Filosofi. Ambivalenza non è equivalenza

Il Tempo 21 dicembre 2009

Che faccio? Ma la tengo questa creaturina che ho messo al mondo, oppure me ne libero? L'amo oppure la odio?. A leggere un capitolo del nuovo libro di Umberto Garimberti, si ha l'impressione che ogni mamma viva sempre questo dramma. Scrive: “L´amore materno non è mai solo amore perché ogni madre è attraversata dall´amore per i figli ma anche dal rifiuto dei figli…Nella donna, infatti…si dibattono due soggettività antitetiche…Una soggettività che dice «Io» e una soggettività che fa sentire la donna depositaria della «specie» . Il conflitto tra queste due soggettività è alla base dell´amore materno, ma anche dell´odio materno, perché il figlio, ogni figlio vive e si nutre del sacrificio della madre…Questa ambivalenza del sentimento materno…va riconosciuta e accettata come cosa naturale…”. Non sono un esperto in materia e mi guardo bene dal mettere in dubbio quanto afferma il filosofo, però mi pare sarebbe stato opportuno chiarire che l'ambivalenza non è equivalenza.
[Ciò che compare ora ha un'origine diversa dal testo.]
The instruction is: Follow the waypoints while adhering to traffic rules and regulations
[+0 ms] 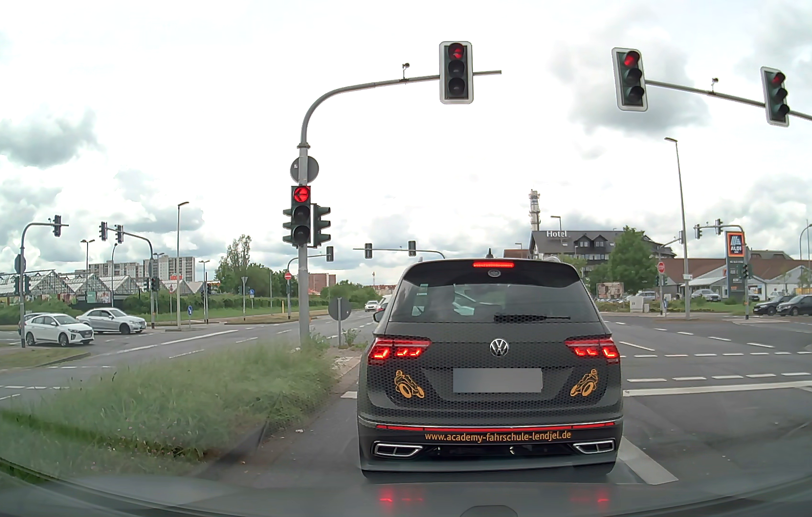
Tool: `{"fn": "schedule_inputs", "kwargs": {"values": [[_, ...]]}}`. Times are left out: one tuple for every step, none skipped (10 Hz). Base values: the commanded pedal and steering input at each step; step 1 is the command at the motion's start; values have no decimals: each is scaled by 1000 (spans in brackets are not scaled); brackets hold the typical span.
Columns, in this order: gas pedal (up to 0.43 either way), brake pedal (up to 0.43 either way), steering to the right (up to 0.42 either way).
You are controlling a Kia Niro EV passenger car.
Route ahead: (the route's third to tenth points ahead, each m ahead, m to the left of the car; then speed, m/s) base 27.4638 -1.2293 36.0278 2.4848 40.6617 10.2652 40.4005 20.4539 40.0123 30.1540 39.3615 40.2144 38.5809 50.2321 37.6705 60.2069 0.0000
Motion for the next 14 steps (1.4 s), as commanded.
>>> {"fn": "schedule_inputs", "kwargs": {"values": [[0, 262, 6], [0, 256, 6], [0, 256, 5], [0, 256, 5], [0, 256, 5], [0, 256, 6], [0, 262, 5], [0, 262, 5], [0, 256, 5], [0, 256, 5], [0, 256, 6], [0, 256, 5], [0, 256, 5], [0, 256, 5]]}}
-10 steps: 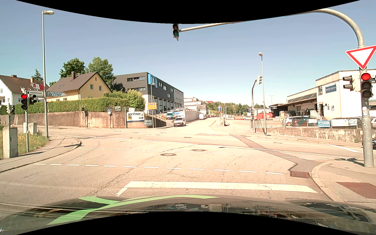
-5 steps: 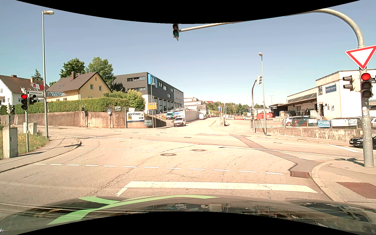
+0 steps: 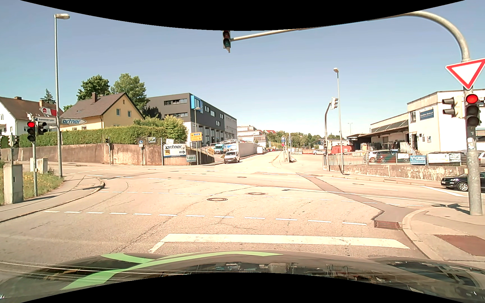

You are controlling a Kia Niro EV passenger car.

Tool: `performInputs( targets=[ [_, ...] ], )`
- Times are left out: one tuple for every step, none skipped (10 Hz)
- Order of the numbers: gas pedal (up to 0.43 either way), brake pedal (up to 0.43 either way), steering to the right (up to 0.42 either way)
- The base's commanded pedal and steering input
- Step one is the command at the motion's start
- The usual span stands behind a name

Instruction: Follow the waypoints while adhering to traffic rules and regulations

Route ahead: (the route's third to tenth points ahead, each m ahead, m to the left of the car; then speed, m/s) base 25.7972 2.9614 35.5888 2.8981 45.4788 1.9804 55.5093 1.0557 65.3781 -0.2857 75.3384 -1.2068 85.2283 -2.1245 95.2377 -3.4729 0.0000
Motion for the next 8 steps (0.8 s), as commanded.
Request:
performInputs(
  targets=[
    [0.000, 0.500, 0.039],
    [0.000, 0.500, 0.039],
    [0.000, 0.500, 0.039],
    [0.000, 0.500, 0.039],
    [0.000, 0.500, 0.039],
    [0.000, 0.500, 0.039],
    [0.000, 0.500, 0.039],
    [0.000, 0.500, 0.039]
  ],
)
Che di norma c'è una naturale enorme differenza tra la forza dell'amore materno e la forza dell'odio materno. Il primo finisce per neutralizzare il secondo. Non credo, tra l'altro, che la stessa ambivalenza sia presente nel mondo animale. La maggior parte dei mammiferi, e numerosi uccelli hanno cura dei figli. La cura della prole appare maggiormente diffusa tra gli animali più evoluti.